I don't think so, there is no sum on watts for several nodes, and I don't think we will see nodes, or other equpments with more than 4.29 GJ. Or maybe on a complete cluster if we want to sum all powers.
That makes since. The only reason I bring it up is because that is the way it is stored in the HDF5 code. On 06/19/15 06:24, bugs@schedmd.com wrote: > > *Comment # 3 <http://bugs.schedmd.com/show_bug.cgi?id=1258#c3> on bug > 1258 <http://bugs.schedmd.com/show_bug.cgi?id=1258> from Thomas Cadeau > <mailto:thomas.cadeau@bull.net> * > I don't think so, there is no sum on watts for several nodes, and I don't think > we will see nodes, or other equpments with more than 4.29 GJ. > Or maybe on a complete cluster if we want to sum all powers. > ------------------------------------------------------------------------ > You are receiving this mail because: > > * You are on the CC list for the bug. > * You are the assignee for the bug. >
This has been added. Is the time_t still an issue here? If not I'll close the bug.
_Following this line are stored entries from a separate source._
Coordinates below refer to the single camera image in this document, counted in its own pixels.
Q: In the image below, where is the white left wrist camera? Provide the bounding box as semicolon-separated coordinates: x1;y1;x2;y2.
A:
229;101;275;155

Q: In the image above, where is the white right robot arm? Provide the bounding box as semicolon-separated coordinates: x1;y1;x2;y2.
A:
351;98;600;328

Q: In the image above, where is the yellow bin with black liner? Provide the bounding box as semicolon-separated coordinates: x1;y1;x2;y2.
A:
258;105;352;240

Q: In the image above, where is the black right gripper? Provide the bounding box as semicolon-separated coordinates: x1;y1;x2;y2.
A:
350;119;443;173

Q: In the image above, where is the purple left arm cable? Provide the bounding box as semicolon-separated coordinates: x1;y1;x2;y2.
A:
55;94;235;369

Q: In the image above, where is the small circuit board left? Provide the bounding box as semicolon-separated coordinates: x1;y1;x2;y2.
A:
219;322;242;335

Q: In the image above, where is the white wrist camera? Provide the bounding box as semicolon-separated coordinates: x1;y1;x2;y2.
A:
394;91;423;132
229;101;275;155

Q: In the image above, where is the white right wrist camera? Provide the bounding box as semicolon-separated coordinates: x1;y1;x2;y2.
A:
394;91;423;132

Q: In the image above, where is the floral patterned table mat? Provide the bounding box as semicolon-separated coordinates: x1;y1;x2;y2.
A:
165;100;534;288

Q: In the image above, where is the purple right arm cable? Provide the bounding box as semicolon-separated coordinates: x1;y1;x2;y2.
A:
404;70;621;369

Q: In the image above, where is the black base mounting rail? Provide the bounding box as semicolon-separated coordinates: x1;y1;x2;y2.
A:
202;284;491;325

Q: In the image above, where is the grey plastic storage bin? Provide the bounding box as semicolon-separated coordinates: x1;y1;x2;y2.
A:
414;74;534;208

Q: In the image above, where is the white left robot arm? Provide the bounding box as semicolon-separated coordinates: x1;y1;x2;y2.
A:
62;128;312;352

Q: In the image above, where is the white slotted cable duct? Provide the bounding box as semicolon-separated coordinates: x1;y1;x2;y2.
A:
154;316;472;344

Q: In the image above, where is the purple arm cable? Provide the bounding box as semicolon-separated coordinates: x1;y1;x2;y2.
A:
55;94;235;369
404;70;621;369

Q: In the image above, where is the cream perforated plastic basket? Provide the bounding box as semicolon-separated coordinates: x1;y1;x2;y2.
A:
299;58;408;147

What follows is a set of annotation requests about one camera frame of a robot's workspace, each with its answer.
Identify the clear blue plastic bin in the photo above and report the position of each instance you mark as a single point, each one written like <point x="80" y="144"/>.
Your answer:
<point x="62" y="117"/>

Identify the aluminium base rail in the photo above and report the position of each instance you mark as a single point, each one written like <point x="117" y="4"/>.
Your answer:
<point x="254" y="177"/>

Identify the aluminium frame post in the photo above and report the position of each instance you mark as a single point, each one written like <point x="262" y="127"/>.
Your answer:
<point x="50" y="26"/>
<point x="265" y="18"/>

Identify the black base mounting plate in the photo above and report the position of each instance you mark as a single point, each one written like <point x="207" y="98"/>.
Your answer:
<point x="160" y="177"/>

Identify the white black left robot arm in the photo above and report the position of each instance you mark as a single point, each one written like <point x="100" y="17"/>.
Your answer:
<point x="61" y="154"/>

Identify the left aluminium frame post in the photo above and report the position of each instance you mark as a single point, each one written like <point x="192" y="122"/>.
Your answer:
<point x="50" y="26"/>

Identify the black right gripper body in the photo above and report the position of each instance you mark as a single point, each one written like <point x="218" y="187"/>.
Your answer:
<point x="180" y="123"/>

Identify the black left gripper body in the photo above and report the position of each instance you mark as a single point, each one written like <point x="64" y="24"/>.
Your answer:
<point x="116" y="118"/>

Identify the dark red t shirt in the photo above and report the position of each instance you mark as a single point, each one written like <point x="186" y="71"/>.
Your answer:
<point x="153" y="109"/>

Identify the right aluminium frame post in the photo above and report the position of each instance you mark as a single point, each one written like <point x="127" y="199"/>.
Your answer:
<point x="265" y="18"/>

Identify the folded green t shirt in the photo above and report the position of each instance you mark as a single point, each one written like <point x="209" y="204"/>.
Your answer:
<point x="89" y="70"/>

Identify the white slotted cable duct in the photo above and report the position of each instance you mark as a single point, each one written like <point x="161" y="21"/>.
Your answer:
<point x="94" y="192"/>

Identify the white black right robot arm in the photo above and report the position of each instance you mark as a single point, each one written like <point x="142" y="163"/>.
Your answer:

Thomas, Robert, any input?
Sorry for the late reply, I've been at paternity leave. As I see it, the initial problem is still there. There is no way to represents time stamps with a finer granularity than 1 second, which means that bug #2 (initial post) is still there. There is also no way to represent a more fine grained power or energy measurement. The only bug that is tackled is the overflow.
I have a couple of questions regarding the request for finer grained timestamps. 1. What does having finer grained timestamps buy? The total energy will still be the same. And the hd5 profile will just show a little more energy for that time interval. 2. The hdf5 profile timestamps are in seconds. How would you expect this to be presented if it was in ms? Thanks, Brian
If I remember correcty, the energy value in SLURM acct_gather_energy.ipmi is calculated as power times time. As I described in issue (2) a 1-second granularity leads to a lower precision on energy values. I have no problem to store the power information at a per second scale in HDF. It's just about the energy values. Regarding question 1: The energy will only be the same for workflows which provide a constant power consumption over time. When the power consumption varies, the result is unpredictable. Regarding question 2: It's ok for me that SLURM-written hdf files use seconds. Thats the external representation. I only want the INTERNAL resolution to be higher. Still, I would like to have a higher resolution in the external representation as well, but that might cause some issues with tools depending on the current data format, so I understand if that's not feasible.